I have created EDITableViewCell , a subclass of UITableViewCell , so that I can put a UITextField inside of it, rather than a UILabel . I use EDITableView when overriding tableView:cellForRowAtIndexPath: . I populate a few cells with dummy data when initializing the app. The app seems to run fine. The UITableView is displayed as expected with three rows of the table populated with dummy data. The problem I am experiencing has do with scrolling the table.

  • If I pull up or down on the middle of any of the populated rows, there is no scrolling in response.
  • If I pull up or down on the middle of any of the unpopulated rows (something below the third row), there is scrolling in response, as would be expected with any UITableView . Because there are only three items, the table view bounces right back to where it was on touch up.
  • If I pull up or down on the edges of any of the populated rows (the portions of the cell that the UITextField doesn't extend to), there is scrolling in response as well.

Note: I have experienced this same (mis)behavior both with a programmatically-created subclassed UITableViewCell approach as well as with a prototype Storyboard approach.

It seems to me that the UITextField is in some way inhibiting the scrolling of my UITableView . Why would this be happening?

If this is inevitable, how would I go about creating a UITableViewCell subclass that does allow for in-place editing without inhibiting the scrolling?

Motivation: Like the edit event portion of Apple's Calendar app and many ToDo list apps, I want a UITableView full of cells that can be edited in-place, as opposed to segueing or using modals to edit elsewhere.

The issue here is having a UIResponder object (your UITextField) that is capturing the tap event and basically holding it so the UIScrollView (your table view) does not receive those events.
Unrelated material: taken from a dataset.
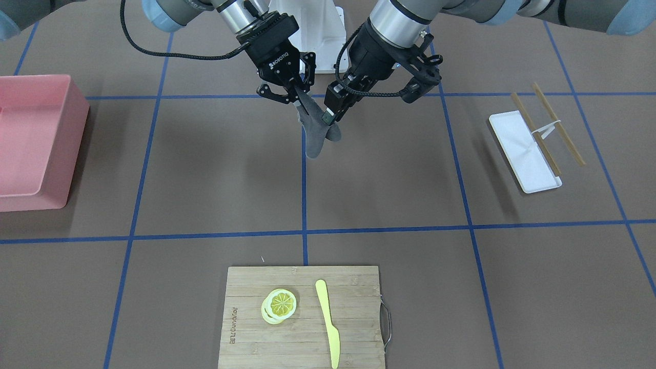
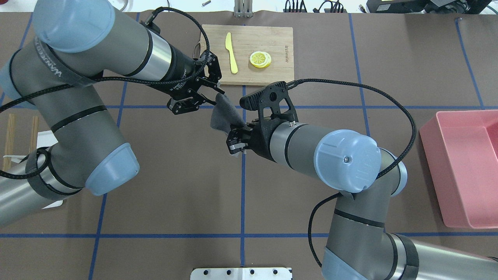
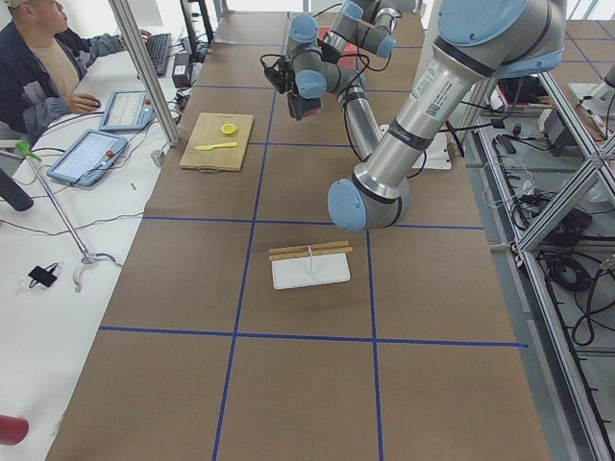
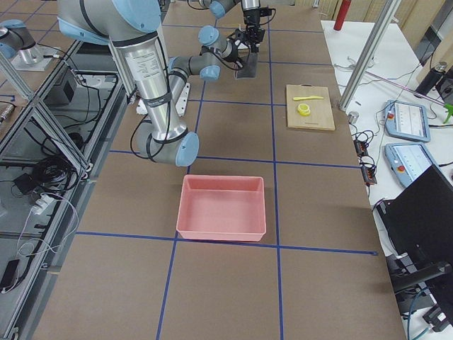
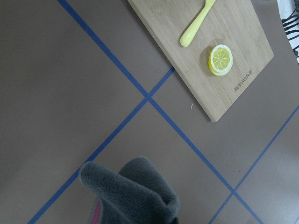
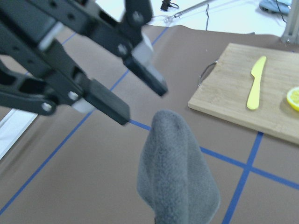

A couple of suggestions for you to try:

  • Create a UITextField subclass that forwards touch events to the next responder.
  • Disable user interaction on the text field, and program when you want it to respond by calling becomeFirstResponder when needed.

For the first suggestion, your subclass would do something like this:

- (void)touchesBegan:(NSSet *)touches withEvent:(UIEvent *)event
{
    [self.nextResponder touchesBegan:touches withEvent:event];
}

But of course you would need to forward the other UIResponder methods as well.